After a year producing some amazing films for some amazing clients, I thought it was about time to give Video Artisan a little New Year treat in the form of a nice shiny new edit suite from those ever so knowledgeable chaps at DVC. Even though my current 4.6 based Edius edit suite has turned out the work without a hitch the workload that looks like it’s going to be landing on my desk this year calls for something that packs a little more punch. That said, the old edit suite is not being put out to grass quite yet as it’s going to be doing some of the lighter work that seems to pile up at the busier times.
Why chose an Edius edit suite?
I am a Grass Valley Edius man through and through these days – albeit that I’ve had varying levels of experience with just about every editing system out there. My first entry into non-linear editing was way back with a Fast AV Master capture card running alongside a very early version of Adobe Premier (I think it was 1.2). However, before that I honed my editing skills on a three machine UMatic edit suite with a load of other electronic gizmos that were needed to perform basic shot transitions and effects. Oh how times have changed! So too have the costs as that UMatic edit suite set us back about £20k which was an awful lot of money back in 1986!
Though I could have coped with staying with the old edit suite for a few more months I really longed for a few of the benefits of the latest version of Edius software and a beefier computer to house it in. For instance, the old system was a little lumpy (understatement) when dealing with the Full HD MOV files created by the Canon 5DMkII. To overcome this I would convert all camera files to the Canopus HQ for editing. Whilst these files were easy to handle the process of having to codec convert the files did slow down the editing process somewhat. It also resulted in using up much more HD space than was needed. The new system will be able to cope with four or five layers of Full HD – in real time. Yum yum! It should also speed up the online delivery encoding process which is another thing that seems to have taken up quite a bit of my 2012.
There are plenty of new tools that I’m going to enjoy playing with too in Edius 6.5 – and probably the most notable over my old software is the new layout tool. But there’s a whole host of improvements that will make the editing process quicker and easier…
- Colour correction tool supports 10-bit colour depth
- Export sequence with alpha channel
- Native RED (.R3D) support*
- Improved XDCAM/ P2 data transfer
- 3D (stereoscopic) editing
- AVCHD 2.0 support
- AVCHD 3D export support
- EOS movie support (ALL-I (I-only), IPB)
- Camera RAW format support
- Filmstrip view in Timeline
- Built-in loudness meter
- Built-in shake stabilizer
- 720p Blu-ray authoring support
- Flash F4V export
- QuickTime HQ/HQX codec (Windows/Mac)
The PC system is based on an Intel® Core™ i7-3770K Processor 3.5GHz with Hyperthreading (8M Cache, up to 3.90 GHz) running the Windows 7 Pro 64 bit operating system. With 8GB of RAM, 8TB of SATA HD storage and a 128GB SSD system drive – the beast should fly and chew it’s way through the kind of video production work I’m attracting.
Why choose DVC for building my new edit suite?

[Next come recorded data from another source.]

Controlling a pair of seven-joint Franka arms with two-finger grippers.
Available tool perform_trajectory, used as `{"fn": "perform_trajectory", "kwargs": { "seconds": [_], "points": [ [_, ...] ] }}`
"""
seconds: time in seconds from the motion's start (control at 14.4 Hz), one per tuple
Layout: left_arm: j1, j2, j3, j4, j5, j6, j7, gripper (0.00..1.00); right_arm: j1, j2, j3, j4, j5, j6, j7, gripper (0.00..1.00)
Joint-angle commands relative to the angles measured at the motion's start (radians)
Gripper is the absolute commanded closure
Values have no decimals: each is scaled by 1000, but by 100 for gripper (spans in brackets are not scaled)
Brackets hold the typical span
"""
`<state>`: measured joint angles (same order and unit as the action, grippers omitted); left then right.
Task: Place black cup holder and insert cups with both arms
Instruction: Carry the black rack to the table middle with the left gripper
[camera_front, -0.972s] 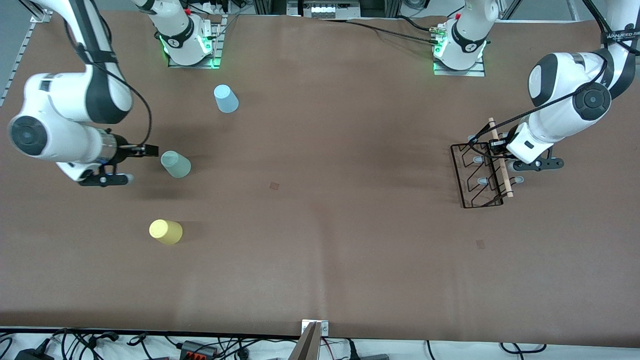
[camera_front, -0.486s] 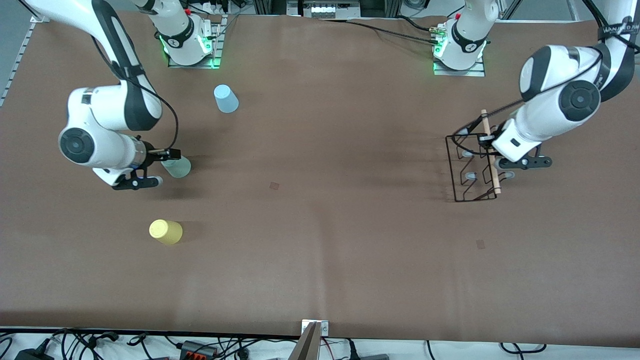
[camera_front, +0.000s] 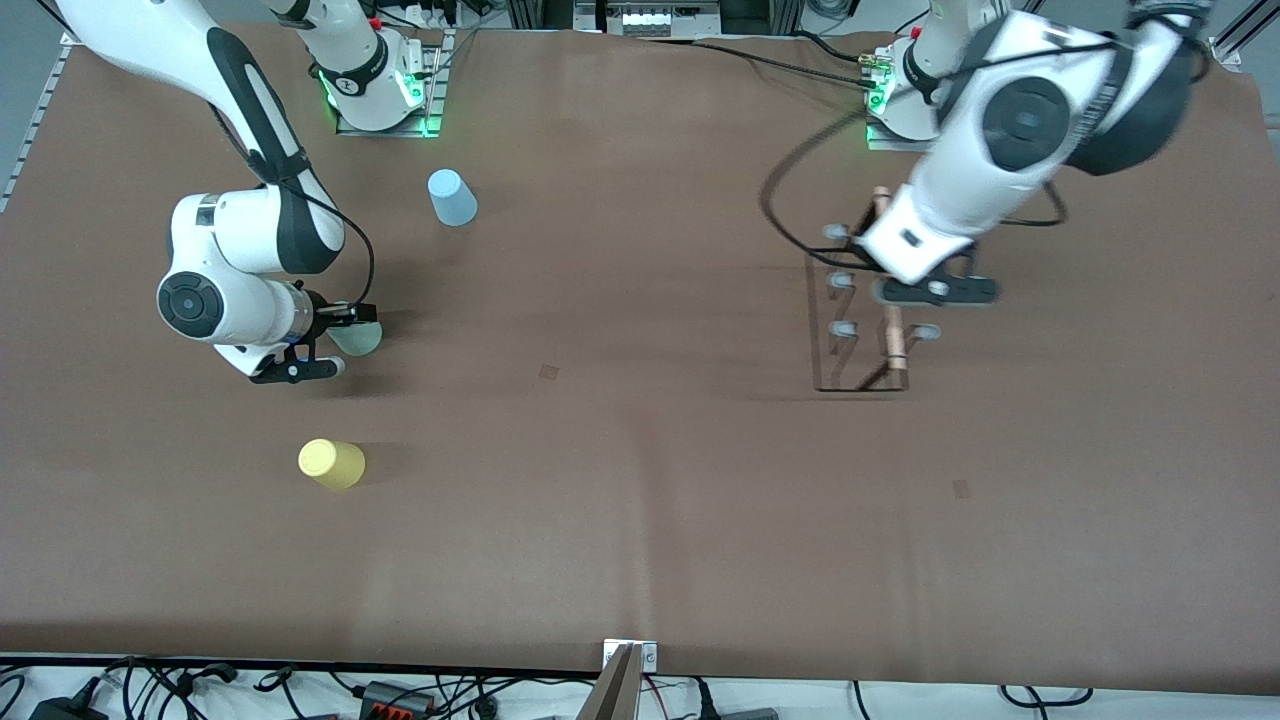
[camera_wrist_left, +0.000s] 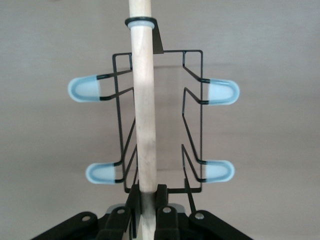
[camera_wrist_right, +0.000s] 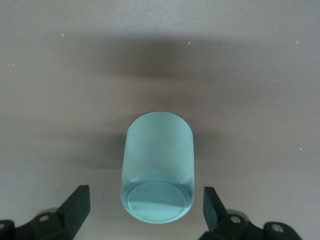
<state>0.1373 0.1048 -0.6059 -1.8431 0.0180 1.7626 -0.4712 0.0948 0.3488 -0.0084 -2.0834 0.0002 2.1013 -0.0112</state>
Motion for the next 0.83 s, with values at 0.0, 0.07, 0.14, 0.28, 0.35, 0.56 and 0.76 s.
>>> {"fn": "perform_trajectory", "kwargs": {
  "seconds": [0.0, 0.07, 0.14, 0.28, 0.35, 0.56, 0.76],
  "points": [
    [-59, 102, -29, 125, -15, -38, -122, 99, -10, -19, 1, -27, -2, 19, -7, 0],
    [-95, 136, -29, 158, -18, -38, -156, 99, -10, -11, 1, -27, -2, 22, -6, 0],
    [-128, 179, -29, 201, -18, -38, -174, 99, -10, -4, 1, -26, -2, 32, 0, 0],
    [-204, 261, -28, 296, -10, -38, -236, 99, -10, 13, 1, -26, -2, 54, 2, 0],
    [-226, 291, -28, 317, -6, -37, -286, 99, -10, 22, -1, -24, -2, 55, 4, 0],
    [-298, 346, -21, 349, 19, -11, -359, 99, -10, 24, -1, -23, -2, 56, 10, 0],
    [-341, 389, -18, 355, 20, 92, -398, 99, -9, 22, -1, -20, -2, 46, 20, 27]
  ]
}}
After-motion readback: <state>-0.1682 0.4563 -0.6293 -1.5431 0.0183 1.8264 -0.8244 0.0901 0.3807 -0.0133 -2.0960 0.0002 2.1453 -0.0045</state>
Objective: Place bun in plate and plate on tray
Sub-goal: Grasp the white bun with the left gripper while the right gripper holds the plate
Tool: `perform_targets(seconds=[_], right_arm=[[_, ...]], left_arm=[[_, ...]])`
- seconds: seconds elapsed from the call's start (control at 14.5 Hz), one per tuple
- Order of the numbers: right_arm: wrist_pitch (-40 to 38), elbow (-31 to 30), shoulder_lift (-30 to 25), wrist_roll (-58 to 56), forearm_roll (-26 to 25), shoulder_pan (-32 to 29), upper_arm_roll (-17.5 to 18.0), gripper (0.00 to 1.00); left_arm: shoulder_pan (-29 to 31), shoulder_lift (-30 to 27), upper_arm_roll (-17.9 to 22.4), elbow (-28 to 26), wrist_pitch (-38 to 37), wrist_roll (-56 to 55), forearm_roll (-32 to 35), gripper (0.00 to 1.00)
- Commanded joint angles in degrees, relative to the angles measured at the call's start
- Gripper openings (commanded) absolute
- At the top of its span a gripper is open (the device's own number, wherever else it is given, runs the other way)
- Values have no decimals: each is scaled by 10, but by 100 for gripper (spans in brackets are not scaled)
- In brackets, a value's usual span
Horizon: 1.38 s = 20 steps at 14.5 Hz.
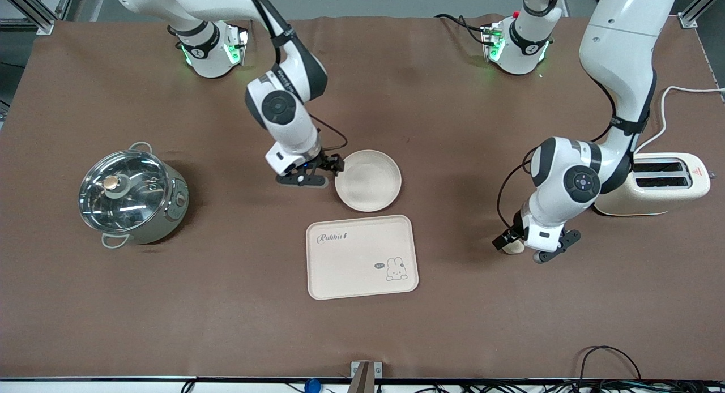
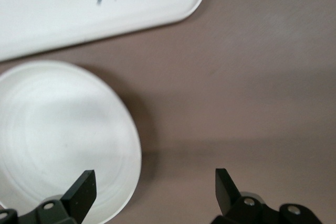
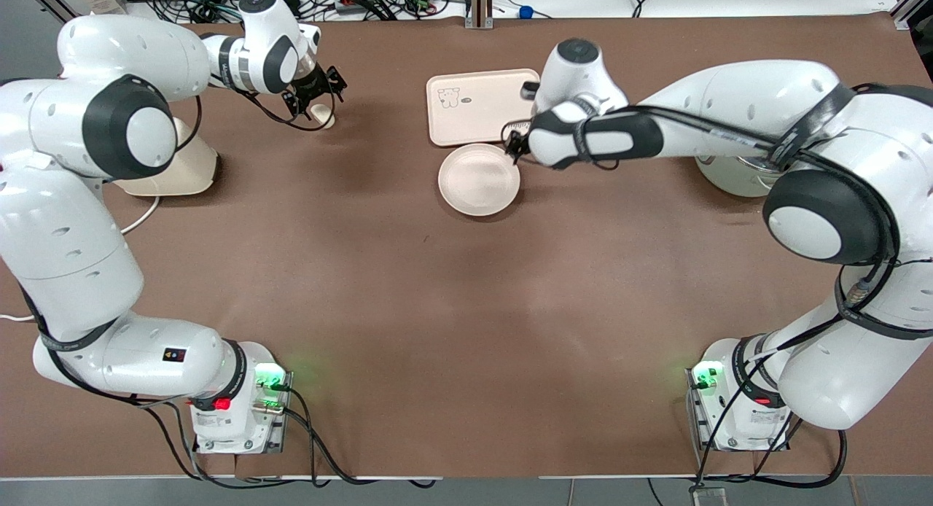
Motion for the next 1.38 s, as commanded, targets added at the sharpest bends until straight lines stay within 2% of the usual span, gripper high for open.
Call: perform_targets(seconds=[0.0,0.14,0.21,0.41,0.48,0.69,0.83,0.89,1.03,1.17,1.31], right_arm=[[47,-5,22,24,9,25,-6,100],[65,-2,37,33,9,30,-6,100],[65,-2,37,33,9,30,-6,100],[71,0,48,33,9,30,-6,92],[72,1,51,33,9,28,-6,87],[90,7,62,34,9,26,-6,63],[100,15,76,33,9,25,-6,49],[101,21,79,33,9,24,-6,47],[101,21,80,33,9,20,-7,30],[105,22,82,32,8,18,-7,16],[111,22,83,32,8,17,-7,7]], left_arm=[[4,35,2,35,-1,-5,1,92],[3,57,2,52,-1,-6,1,83],[3,61,2,55,-1,-6,1,75],[3,67,2,60,-2,-5,1,37],[3,64,2,60,-4,-6,1,31],[-5,45,-14,54,-23,-54,0,28],[-20,25,-59,58,-70,-117,1,28],[-39,11,-71,58,-82,-141,1,28],[-84,-4,-74,58,-91,-189,1,29],[-144,1,-73,59,-91,-251,0,29],[-188,13,-74,60,-89,-319,1,30]])
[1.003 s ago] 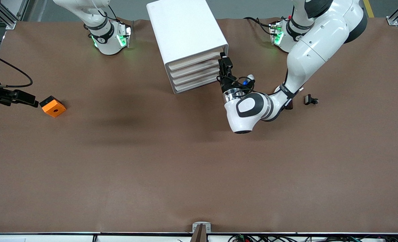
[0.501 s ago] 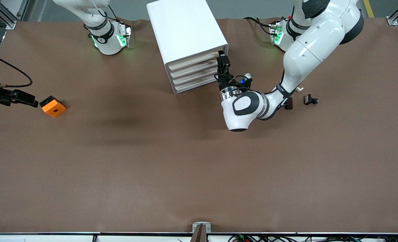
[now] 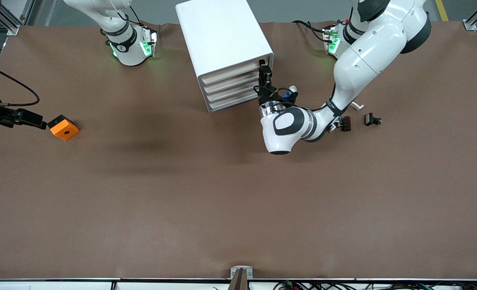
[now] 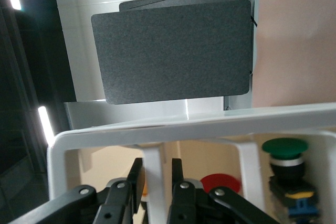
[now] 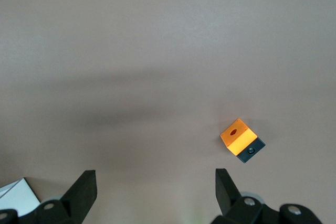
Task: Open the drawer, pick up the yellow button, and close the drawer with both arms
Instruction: 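Grasp the drawer front with the left gripper while the right gripper advances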
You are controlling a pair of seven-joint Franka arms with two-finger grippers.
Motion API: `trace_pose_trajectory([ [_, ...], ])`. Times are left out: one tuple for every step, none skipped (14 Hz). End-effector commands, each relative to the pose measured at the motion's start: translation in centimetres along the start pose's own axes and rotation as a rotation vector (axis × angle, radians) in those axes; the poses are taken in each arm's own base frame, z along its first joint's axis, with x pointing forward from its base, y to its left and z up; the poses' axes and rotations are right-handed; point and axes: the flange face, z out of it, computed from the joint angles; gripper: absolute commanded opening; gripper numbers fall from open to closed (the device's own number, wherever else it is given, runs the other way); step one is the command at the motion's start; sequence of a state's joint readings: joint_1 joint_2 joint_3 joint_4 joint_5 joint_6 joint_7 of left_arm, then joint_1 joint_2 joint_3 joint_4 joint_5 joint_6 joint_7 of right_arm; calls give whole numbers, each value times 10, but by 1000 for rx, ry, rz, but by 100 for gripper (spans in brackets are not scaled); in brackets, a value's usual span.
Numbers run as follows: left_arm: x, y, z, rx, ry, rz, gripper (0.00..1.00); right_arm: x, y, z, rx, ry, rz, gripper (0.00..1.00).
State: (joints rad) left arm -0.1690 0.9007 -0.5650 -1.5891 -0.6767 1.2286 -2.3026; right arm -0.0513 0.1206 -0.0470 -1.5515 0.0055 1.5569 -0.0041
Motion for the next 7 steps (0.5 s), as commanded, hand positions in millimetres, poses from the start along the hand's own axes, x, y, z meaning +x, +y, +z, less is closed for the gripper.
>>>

I did weigh up the options and various sources for getting the new edit suite built – and even considered building the thing myself. To be honest, the latter choice went in and out of my mind quicker than lightening. Whilst I’m pretty sure I could put something together after watching a few YouTube videos and reading up on the subject – I’m a great believer in leaving things to those who really know what they are doing. I also value the benefit of having someone to go back to if the thing didn’t work (a distinct possibility with home-build systems). I also really value the kind of support that an experienced NLE system builder can provide ‘post sale’ – and there are very few that have as much experience as the folk at DVC. They also happen to produce some pretty comprehensive user guides with their systems which will no doubt be handy in the first few months of use.
The new system is now in the process of being built and it should be with me within the next 10-days. I’ll be giving you updates on this and a little more background on my choice of system as soon as I’ve got it installed in the edit suite. In the meantime, I’m gagging to get my hands on it and start using it on my next corporate film.